# My Car, not much



## OddyseusDSM (Mar 19, 2003)

This is my car, not much to look at but its comming along. not sure what to do with the engine just yet.

front drivers side 

drivers side


----------



## Exalta (Jan 21, 2003)

thats a good base car to start from..
and its clean


----------



## XtremE (Apr 30, 2002)

u got my rims hehe
http://www.nakazdytemat.com/attachment.php?postid=44046
run 185/60/14 tires on them..and yeah drop the car


----------



## SentraXERacer (Oct 7, 2002)

Looks good. Why is it that my car has less wheel gap than his? (I have stock 13 inch steelies?) My tires are not that thick either.


----------



## OddyseusDSM (Mar 19, 2003)

than mine? it'd be an illusion from your 13's, and you mean that your tires are thicker right? or were you talking width? XtremE's car is lowered it looks.

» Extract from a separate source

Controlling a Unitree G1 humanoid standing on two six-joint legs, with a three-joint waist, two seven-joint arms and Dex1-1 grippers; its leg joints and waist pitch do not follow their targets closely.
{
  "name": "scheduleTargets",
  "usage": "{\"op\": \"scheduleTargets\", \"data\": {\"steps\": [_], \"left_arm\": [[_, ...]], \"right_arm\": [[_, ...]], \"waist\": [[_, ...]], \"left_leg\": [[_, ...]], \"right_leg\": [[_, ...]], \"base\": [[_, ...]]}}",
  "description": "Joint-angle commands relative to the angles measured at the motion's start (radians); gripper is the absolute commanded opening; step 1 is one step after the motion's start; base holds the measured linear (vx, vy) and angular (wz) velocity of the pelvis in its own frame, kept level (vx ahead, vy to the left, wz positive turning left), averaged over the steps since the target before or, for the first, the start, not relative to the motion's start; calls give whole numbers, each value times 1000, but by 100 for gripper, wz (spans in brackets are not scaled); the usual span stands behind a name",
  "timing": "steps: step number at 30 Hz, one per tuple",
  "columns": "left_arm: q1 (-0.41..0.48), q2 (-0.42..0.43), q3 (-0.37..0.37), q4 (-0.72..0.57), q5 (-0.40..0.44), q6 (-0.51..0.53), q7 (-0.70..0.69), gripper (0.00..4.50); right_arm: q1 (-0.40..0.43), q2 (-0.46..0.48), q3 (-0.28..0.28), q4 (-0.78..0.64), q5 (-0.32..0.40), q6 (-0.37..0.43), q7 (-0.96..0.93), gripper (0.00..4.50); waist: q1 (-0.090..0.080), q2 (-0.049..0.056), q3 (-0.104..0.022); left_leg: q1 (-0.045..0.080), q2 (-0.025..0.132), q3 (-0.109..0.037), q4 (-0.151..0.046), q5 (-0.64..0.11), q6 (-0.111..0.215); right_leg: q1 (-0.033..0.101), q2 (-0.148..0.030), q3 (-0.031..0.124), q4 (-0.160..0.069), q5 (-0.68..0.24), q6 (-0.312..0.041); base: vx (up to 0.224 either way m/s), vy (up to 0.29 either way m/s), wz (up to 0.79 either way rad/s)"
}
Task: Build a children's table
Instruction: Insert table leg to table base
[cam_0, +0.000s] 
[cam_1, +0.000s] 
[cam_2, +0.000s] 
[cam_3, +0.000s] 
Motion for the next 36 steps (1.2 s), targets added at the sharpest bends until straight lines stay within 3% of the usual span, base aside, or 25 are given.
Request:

XtremE - wish my car was that nice, i got dents and scratches everywhere. i got my wheels new and wrapped them in Bridgestone Potenze RE950s 185/60/14, love them. im looking into suspension mods right now, or to get an SE-R, i want my color or black.


----------



## G_Funk013 (Jul 9, 2002)

Looks good. The B14 rims look a lot better on a B13.


----------



## alexburke21 (Aug 19, 2002)

Yeah, I never would have thought those SE rims would look so good on a B13, I've never seen it done before. Nice base to work with!


----------



## Exalta (Jan 21, 2003)

Hey maybe I could give you some ideas on what to do to your car...click on my sig or this http://www.nissanforums.com/showthread.php?s=&threadid=34456

Hope It could help


----------



## NiN_00 (Apr 30, 2002)

XtremE said:


> *u got my rims hehe
> http://www.nakazdytemat.com/attachment.php?postid=44046
> run 185/60/14 tires on them..and yeah drop the car *


no no no you both have my rims


----------



## OddyseusDSM (Mar 19, 2003)

personally i think you two saw this thread and ran out to buy these rims. i'll bet that NiN_00 just threw his on.  i'm glad to see that im not the only one with these


----------



## NiN_00 (Apr 30, 2002)

yes...we were envious so we both went out and got them hehehe


----------



## OddyseusDSM (Mar 19, 2003)

im envious of your SR20


----------



## NiN_00 (Apr 30, 2002)

ph33r it 

only 250 bucks and you can have your own  my will be nasty in a few weeks


----------



## sentrasel860 (Aug 6, 2003)

Nice job! I'm glad to see another sentra tuner in CT!


----------



## OddyseusDSM (Mar 19, 2003)

I was just at the gas station and was commented on my car. kinda makes me like the car more.


----------